Cabot picnic draws a crowd
HARFORD, PA. - July 20 was an uncomfortably warm and muggy day at the Harford Fairgrounds in Susquehanna County, also opening the opportunity for sudden thunderstorms to appear with little warning.
However, the weather did little to deter more than 8,500 people from attending Cabot Oil and Gas's fourth annual Community Picnic on that day at the fairgrounds. It was the biggest crowd the picnic has ever seen.
Whether it was education, food or fun, there was something from everyone at the picnic, ranging from education on drilling and production to learning opportunities about the uses of CNG.
"People can come here to learn about the equipment that we use, our safety standards, meet our geologists, learn what's coming up for drilling and production and win prizes," External Affairs Coordinator Bill desRosiers said. "One thing we've added that we're excited about is how we're cooking our burgers on the grill. We've taken our CNG equipment that we typically use in our operations and we're using natural gas to grill the food."
The picnic, which was held from noon until 4 p.m. and was free to attend, also featured raffles, live music and kids' activities.
"This year, the big-ticket prizes for our raffle include a grill, an HDTV, an iPad Mini and a Tour of Tunkhannock gift basket," desRosiers said. "The gift basket contains a variety of gift cards and items from businesses in Tunkhannock."
Another welcome addition to the picnic was the amount of businesses and organizations outside of Cabot that participated in the event.
"This was our biggest year ever - the attendance was up and we had over 70 vendors from industry and community organizations," External Affairs Coordinator Brittany Thomas said. "It's always great to have a representation from all aspects of the supply chain to show people just how many jobs the natural gas industry touches. Plus, with local colleges and trade schools represented it shows residents how varied the skill sets are throughout the industry."
For the third straight year, Linde Corporation made the trip to the picnic and brought back its popular spinning-wheel game, which often saw a long line throughout the afternoon.
"A lot of the companies attending upped their game this year," spokesperson Kevin Lynn said. "The things that they've brought for people to see and do have just been great. Cabot's picnic just gets better every year, the food is great, and it's a lot of fun for everyone."
Schools and colleges attending the picnic included the Susquehanna County Career Center, Keystone College and Lackawanna College, which houses its School of Petroleum and Natural Gas in New Milford.

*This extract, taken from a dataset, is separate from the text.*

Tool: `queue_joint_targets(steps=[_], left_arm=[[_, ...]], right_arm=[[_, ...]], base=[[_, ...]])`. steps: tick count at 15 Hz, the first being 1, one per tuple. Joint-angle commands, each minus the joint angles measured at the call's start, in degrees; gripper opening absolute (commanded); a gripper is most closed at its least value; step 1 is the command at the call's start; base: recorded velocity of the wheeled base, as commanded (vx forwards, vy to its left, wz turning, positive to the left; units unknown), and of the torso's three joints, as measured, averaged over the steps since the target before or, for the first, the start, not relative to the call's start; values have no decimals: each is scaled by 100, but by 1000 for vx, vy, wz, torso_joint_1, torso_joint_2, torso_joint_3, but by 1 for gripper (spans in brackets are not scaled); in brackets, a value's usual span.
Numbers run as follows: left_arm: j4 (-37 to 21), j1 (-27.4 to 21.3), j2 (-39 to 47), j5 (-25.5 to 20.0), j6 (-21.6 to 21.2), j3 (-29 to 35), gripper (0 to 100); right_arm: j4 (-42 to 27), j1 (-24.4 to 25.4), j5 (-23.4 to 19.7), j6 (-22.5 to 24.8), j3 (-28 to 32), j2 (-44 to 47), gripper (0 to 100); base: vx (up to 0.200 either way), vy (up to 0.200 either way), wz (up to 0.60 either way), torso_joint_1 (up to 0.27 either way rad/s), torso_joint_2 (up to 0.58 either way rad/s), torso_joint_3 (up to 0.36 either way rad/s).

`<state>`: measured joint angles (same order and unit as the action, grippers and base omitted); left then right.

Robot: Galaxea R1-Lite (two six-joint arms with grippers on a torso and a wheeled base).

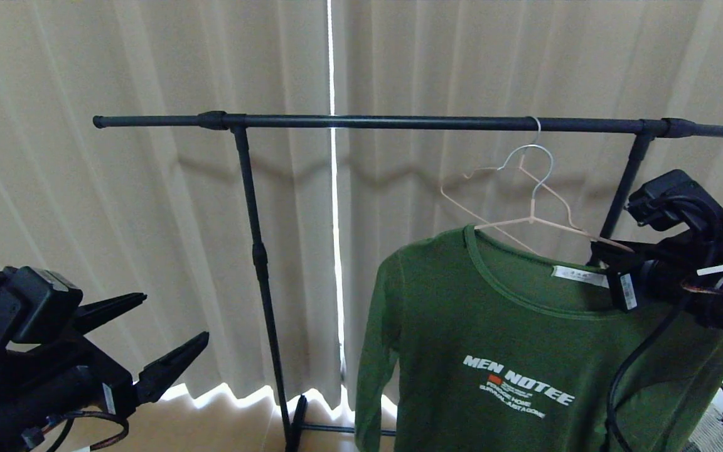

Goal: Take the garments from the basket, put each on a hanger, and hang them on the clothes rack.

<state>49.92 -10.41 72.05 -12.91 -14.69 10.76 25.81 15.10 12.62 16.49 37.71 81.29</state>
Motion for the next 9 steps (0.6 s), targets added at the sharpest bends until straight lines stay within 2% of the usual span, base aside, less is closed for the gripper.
queue_joint_targets(steps=[1, 4, 8, 9], left_arm=[[0, -128, 11, -1, 1, -48, 100], [0, -198, 11, 8, 1, -57, 100], [0, -251, 11, -1, -8, -83, 100], [0, -251, 11, -1, -8, -83, 100]], right_arm=[[3, 10, -5, -6, 9, 1, 0], [-6, 19, 48, -278, 123, 36, 0], [-23, 19, 259, -384, 606, 265, 0], [-23, 19, 426, -393, 817, 414, 0]], base=[[200, 0, 0, 12, 2, 2], [200, 0, 0, 2, 4, 2], [0, 0, 0, 0, 0, 0], [0, 0, 0, 0, 0, 0]])
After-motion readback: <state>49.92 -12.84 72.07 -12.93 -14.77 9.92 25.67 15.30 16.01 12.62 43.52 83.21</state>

"We want to show northeastern Pennsylvania education in these fields and convince men and women that this kind of training is important for careers in natural gas industry," Betty-Ann Seelenbrandt said. "We promote hands-on learning and industry companies have been very supportive by donating equipment that we can use to teach students."
While last year the attendance surpassed Cabot's expectations, this year the company did even more to prepare for the record crowd.

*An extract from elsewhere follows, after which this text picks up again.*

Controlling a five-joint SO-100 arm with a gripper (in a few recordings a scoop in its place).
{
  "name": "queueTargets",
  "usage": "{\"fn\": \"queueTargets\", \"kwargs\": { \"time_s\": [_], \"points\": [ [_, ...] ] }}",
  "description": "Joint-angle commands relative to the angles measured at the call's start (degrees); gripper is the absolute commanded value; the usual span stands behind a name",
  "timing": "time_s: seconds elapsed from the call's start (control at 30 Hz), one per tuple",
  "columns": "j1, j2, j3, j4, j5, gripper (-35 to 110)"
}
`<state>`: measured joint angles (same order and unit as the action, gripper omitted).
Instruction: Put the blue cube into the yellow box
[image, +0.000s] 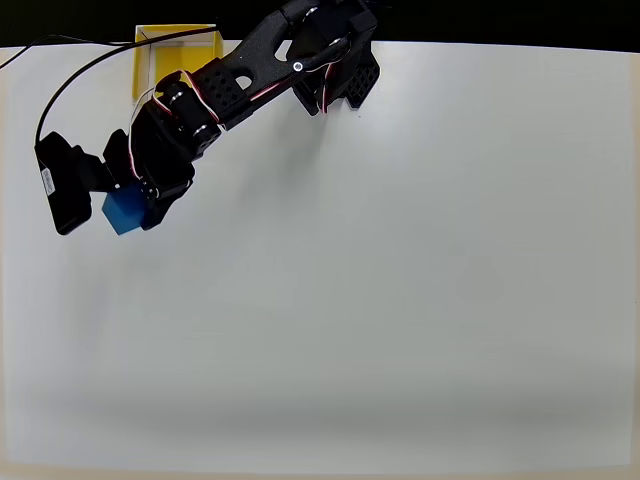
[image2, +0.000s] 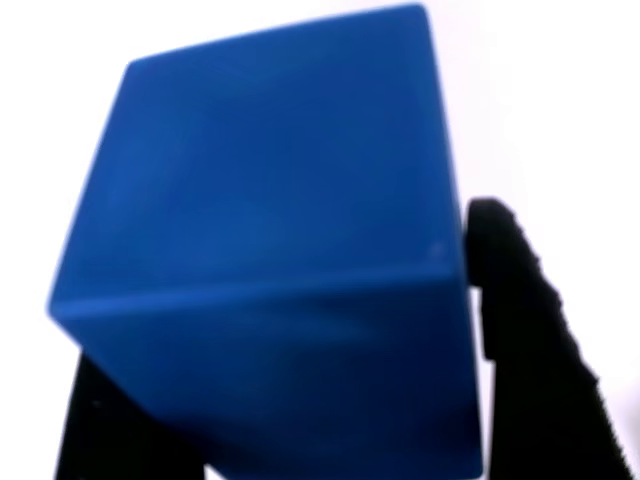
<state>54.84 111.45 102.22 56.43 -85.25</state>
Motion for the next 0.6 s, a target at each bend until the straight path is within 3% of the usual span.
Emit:
{"fn": "queueTargets", "kwargs": {
  "time_s": [0.0, 0.27, 0.57],
  "points": [
    [10.28, 7.12, -1.23, 0.70, -2.72, 3],
    [24.61, 9.40, 5.80, -0.62, -6.59, 3],
    [32.43, 14.15, 17.49, -3.78, -8.26, 3]
  ]
}}
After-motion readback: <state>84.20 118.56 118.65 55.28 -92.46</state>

"One thing that was a bit different this year was the actual footprint of the picnic," Thomas said. "We expanded it to include a larger number of vendors and it really helped with the flow of traffic throughout the day. Even though there were over 8,500 people there over the four hours it was rarely very congested by the vendors."
Although the weather wasn't quite ideal, Cabot's picnic continues to grow and the company is constantly looking to reach out to the local needs.
"The picnic continues to fill out the needs of the community and it's been a great opportunity for people to learn and have fun," Director of External Affairs George Stark said. "We've been promoting progressive education throughout the picnic; this year we've had more of a focus on the use of natural gas as it's used in our hospitals and schools and how it's growing in the community."